Charles' mouth gave an almost imperceptible twitch. "I haven't been idle, Miles, as you'll see later," he said, and with a half-smile he turned his back and moved off towards his father-in-law, but not before he caught the flash of anger at the obvious snub.
Manfred Richter was toasting the health of his first grandchild; an event that he’d almost despaired of seeing. His daughter had been a great disappointment to him, firstly because she had been born a girl and secondly that she'd been a sickly child, something which he regarded as a reflection on himself. The shock of her pregnancy had been compounded by the discovery that the perpetrator was a bakery foreman supposedly stopping by to deliver the traditional New Year stollen bread.
But Manfred Richter was fortunate that a penniless immigrant had seduced his daughter, for, having been denied the woman he loved, Charles had seized the opportunity provided by Hilde’s pregnancy and her father’s wealth.
Manfred Richter concluded the toast by raising his glass. "To my grandson, Manfred Charles." There was an answering murmur of "Manfred Charles" from the guests. "And now I call on the father to reply to the toast."
Charles casually refilled his glass from a newly opened bottle of champagne and joined his wife and son. This was the moment he had been waiting for. Although it was now clear to everyone why he had so hastily married Hilde Richter, there were few men who did not begrudge him the fortune he would one day inherit. In his deep rich voice with its slight Scottish burr, he thanked his guests for attending the christening and for their generous gifts.

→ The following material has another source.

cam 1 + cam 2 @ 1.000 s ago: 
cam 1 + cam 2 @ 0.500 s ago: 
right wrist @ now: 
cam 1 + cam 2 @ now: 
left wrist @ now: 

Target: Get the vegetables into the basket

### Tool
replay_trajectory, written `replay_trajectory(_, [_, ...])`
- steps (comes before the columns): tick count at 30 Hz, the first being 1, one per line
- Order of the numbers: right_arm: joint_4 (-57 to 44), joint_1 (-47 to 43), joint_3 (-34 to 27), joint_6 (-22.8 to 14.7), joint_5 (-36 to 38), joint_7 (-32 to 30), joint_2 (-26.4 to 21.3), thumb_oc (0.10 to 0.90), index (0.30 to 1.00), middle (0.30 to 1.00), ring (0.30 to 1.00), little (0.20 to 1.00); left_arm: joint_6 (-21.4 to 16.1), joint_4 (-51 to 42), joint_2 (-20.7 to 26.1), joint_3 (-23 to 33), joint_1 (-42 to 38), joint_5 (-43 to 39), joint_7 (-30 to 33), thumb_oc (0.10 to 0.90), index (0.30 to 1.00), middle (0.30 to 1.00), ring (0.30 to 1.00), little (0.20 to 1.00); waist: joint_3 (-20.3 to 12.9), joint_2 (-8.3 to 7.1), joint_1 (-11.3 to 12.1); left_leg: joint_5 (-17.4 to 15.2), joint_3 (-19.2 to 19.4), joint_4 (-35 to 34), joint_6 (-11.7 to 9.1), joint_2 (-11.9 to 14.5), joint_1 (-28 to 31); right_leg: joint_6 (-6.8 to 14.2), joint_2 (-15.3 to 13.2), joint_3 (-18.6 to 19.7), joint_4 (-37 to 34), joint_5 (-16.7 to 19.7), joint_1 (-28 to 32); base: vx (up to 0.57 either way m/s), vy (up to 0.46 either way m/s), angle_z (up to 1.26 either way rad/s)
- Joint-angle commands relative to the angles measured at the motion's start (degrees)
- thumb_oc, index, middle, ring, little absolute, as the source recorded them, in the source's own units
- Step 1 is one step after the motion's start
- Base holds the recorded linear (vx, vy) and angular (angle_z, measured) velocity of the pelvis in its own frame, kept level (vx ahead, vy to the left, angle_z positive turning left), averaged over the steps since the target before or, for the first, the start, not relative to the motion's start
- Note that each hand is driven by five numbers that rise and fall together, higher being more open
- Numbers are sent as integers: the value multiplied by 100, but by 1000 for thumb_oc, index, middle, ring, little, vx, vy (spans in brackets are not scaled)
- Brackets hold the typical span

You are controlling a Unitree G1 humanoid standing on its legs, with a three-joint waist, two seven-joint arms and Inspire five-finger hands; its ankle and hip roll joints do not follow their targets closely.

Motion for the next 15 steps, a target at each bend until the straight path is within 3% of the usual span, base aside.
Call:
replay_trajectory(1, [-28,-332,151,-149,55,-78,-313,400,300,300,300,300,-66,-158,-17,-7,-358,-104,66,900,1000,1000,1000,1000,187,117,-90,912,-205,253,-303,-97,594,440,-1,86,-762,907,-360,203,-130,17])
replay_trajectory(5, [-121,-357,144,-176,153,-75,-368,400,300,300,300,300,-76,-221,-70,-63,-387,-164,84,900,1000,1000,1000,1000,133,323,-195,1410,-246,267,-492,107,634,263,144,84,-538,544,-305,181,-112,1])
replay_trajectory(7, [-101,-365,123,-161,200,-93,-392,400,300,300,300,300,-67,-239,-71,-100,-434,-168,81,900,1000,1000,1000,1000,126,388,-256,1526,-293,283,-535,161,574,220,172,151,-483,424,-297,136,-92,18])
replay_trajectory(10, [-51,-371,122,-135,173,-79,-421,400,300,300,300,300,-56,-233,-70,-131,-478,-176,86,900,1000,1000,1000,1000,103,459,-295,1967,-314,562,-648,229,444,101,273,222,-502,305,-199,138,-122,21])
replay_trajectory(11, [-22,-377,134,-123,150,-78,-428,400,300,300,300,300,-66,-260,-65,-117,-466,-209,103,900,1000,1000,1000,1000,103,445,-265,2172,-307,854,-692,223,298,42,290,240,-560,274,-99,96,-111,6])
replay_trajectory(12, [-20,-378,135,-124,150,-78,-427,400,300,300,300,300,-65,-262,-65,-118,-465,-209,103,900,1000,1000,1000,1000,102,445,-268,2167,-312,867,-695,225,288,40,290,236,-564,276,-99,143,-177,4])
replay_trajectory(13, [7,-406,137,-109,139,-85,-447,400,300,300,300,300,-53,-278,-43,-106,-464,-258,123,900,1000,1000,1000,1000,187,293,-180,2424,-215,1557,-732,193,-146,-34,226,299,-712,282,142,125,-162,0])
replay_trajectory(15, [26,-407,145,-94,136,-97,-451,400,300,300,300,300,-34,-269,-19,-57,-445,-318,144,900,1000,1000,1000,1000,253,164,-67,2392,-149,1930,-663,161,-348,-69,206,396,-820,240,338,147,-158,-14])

Thrusting his hand into his pocket, he paused to survey the men and women standing before him. "I haven't, as some of you have intimated, been a man of leisure these last few months," he began. There was an embarrassed chuckle from those who had been thinking just that. He glanced round the room until his gaze rested on Miles Davenport, who smiled back benevolently. Keeping his eyes focused on Miles, Charles continued, "When I was away from Scotland it was with a certain purpose in mind. I had an ambition. One that I'd had since a fourteen-year-old lad. Now that I have a wee boy, that ambition is all the more important." He paused to glance down at his son, and then his piercing blue eyes with their air of ruthless menace, refocused on Miles. "Thanks to my father-in-law I can now realise that ambition. For the past few months I've been looking for suitable premises in the city centre and I'm happy to tell you all that I've now found them."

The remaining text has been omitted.